Identifying the Protein(s) in Lung Secretions that Inhibit P. aeruginosa Swimming Motility

Background: In human lung secretions there are many anti-microbial proteins that help prevent bacterial colonization. However, lung secretions from patients with cystic fibrosis (CF) show reductions in antimicrobial activity. Previous studies in our lab demonstrated that wild-type, but not CF-like, airway secretions inhibited P. aeruginosa swimming motility in vitro. P. aeruginosa is the leading cause of death in CF and its swimming motility is associated with increased virulence. Subsequent preliminary experiments suggested that this inhibition is mediated by a protein between 50 and 250 kDa in size.  The goal of this research is to identify the protein(s) responsible for inhibition P. aeruginosaswimming motility which is active in non-CF airway secretions but is less active or inactive in CF-like airway secretions.

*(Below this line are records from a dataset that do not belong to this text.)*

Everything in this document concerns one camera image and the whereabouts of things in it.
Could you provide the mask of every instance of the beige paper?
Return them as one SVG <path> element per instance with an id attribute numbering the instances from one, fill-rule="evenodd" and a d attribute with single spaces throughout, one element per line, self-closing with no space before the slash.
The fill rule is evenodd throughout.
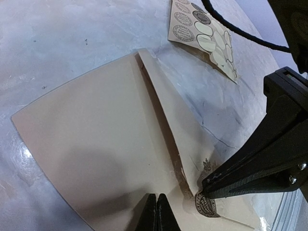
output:
<path id="1" fill-rule="evenodd" d="M 88 72 L 15 114 L 12 120 L 35 160 L 95 230 L 134 230 L 146 193 L 167 195 L 183 231 L 251 230 L 205 218 L 190 203 L 193 184 L 184 175 L 192 181 L 197 172 L 185 163 L 191 157 L 202 164 L 196 157 L 211 156 L 214 149 L 150 54 L 142 50 L 140 56 Z M 154 88 L 162 84 L 172 97 L 158 90 L 159 101 Z M 178 122 L 170 123 L 168 103 L 180 110 L 173 118 Z M 177 132 L 188 135 L 172 136 L 177 123 Z M 179 139 L 194 150 L 190 157 L 179 156 L 185 150 Z"/>
<path id="2" fill-rule="evenodd" d="M 173 0 L 168 40 L 198 48 L 232 81 L 239 75 L 233 62 L 229 30 L 188 0 Z"/>

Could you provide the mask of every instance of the white marble surface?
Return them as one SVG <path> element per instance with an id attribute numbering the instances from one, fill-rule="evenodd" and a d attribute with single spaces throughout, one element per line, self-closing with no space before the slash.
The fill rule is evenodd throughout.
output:
<path id="1" fill-rule="evenodd" d="M 234 0 L 212 2 L 227 20 L 259 36 Z M 169 11 L 169 0 L 0 0 L 0 230 L 90 230 L 44 176 L 10 118 L 135 49 L 146 47 L 159 59 L 223 159 L 251 135 L 265 115 L 263 77 L 278 69 L 270 51 L 232 33 L 242 76 L 236 85 L 198 53 L 167 41 Z"/>

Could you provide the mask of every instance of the round stamp sticker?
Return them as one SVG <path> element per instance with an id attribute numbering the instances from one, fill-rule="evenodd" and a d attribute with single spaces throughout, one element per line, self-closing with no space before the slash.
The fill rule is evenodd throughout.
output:
<path id="1" fill-rule="evenodd" d="M 183 3 L 185 5 L 188 5 L 189 4 L 189 1 L 188 0 L 178 0 L 180 3 Z"/>
<path id="2" fill-rule="evenodd" d="M 181 25 L 173 27 L 173 34 L 184 42 L 191 42 L 194 39 L 193 33 L 188 28 Z"/>
<path id="3" fill-rule="evenodd" d="M 199 6 L 197 6 L 196 4 L 194 4 L 194 3 L 191 3 L 191 4 L 192 4 L 192 6 L 193 6 L 196 10 L 204 12 L 204 10 L 202 10 L 202 9 L 201 9 Z"/>
<path id="4" fill-rule="evenodd" d="M 182 11 L 184 13 L 191 13 L 191 11 L 186 6 L 184 6 L 183 4 L 176 2 L 175 5 L 177 6 L 177 8 L 180 11 Z"/>
<path id="5" fill-rule="evenodd" d="M 183 25 L 185 25 L 185 26 L 192 26 L 192 25 L 193 25 L 192 20 L 191 20 L 186 14 L 184 14 L 184 13 L 175 12 L 175 13 L 174 13 L 174 17 L 175 17 L 175 19 L 176 19 L 179 23 L 181 23 L 181 24 L 183 24 Z"/>
<path id="6" fill-rule="evenodd" d="M 214 199 L 206 198 L 202 192 L 197 193 L 195 197 L 197 211 L 207 218 L 219 218 L 216 213 L 216 203 Z"/>
<path id="7" fill-rule="evenodd" d="M 202 24 L 208 25 L 211 23 L 211 20 L 204 12 L 194 11 L 193 15 Z"/>

Methods: Swimming of the P. aeruginosaPA14 strain was quantitated using microscopic and computer analysis. Apical secretions from Calu-3 cells (wild-type or CF-like) grown in air-interface monolayers was collected in PBS and used to pre-treat PA14 cultures before and during swimming analysis. Size-exclusion spin columns and gel electrophoresis were used to separate proteins in wild-type and CF-like apical secretions for analysis and use in the swimming assay. Results:Boiling and fractionation of wild-type secretions removed the inhibition activity in wild-type secretions. Gel electrophoresis of both wild-type Calu-3 secretions showed multiple protein bands between 50 and 250 kDa. Conclusions: Comparison of gel electrophoresis results with the published proteome of apical airway secretions limits the potential candidates present in wild-type Calu-3 secretions to less than 15 known proteins, some with known or suspected anti-microbial activity.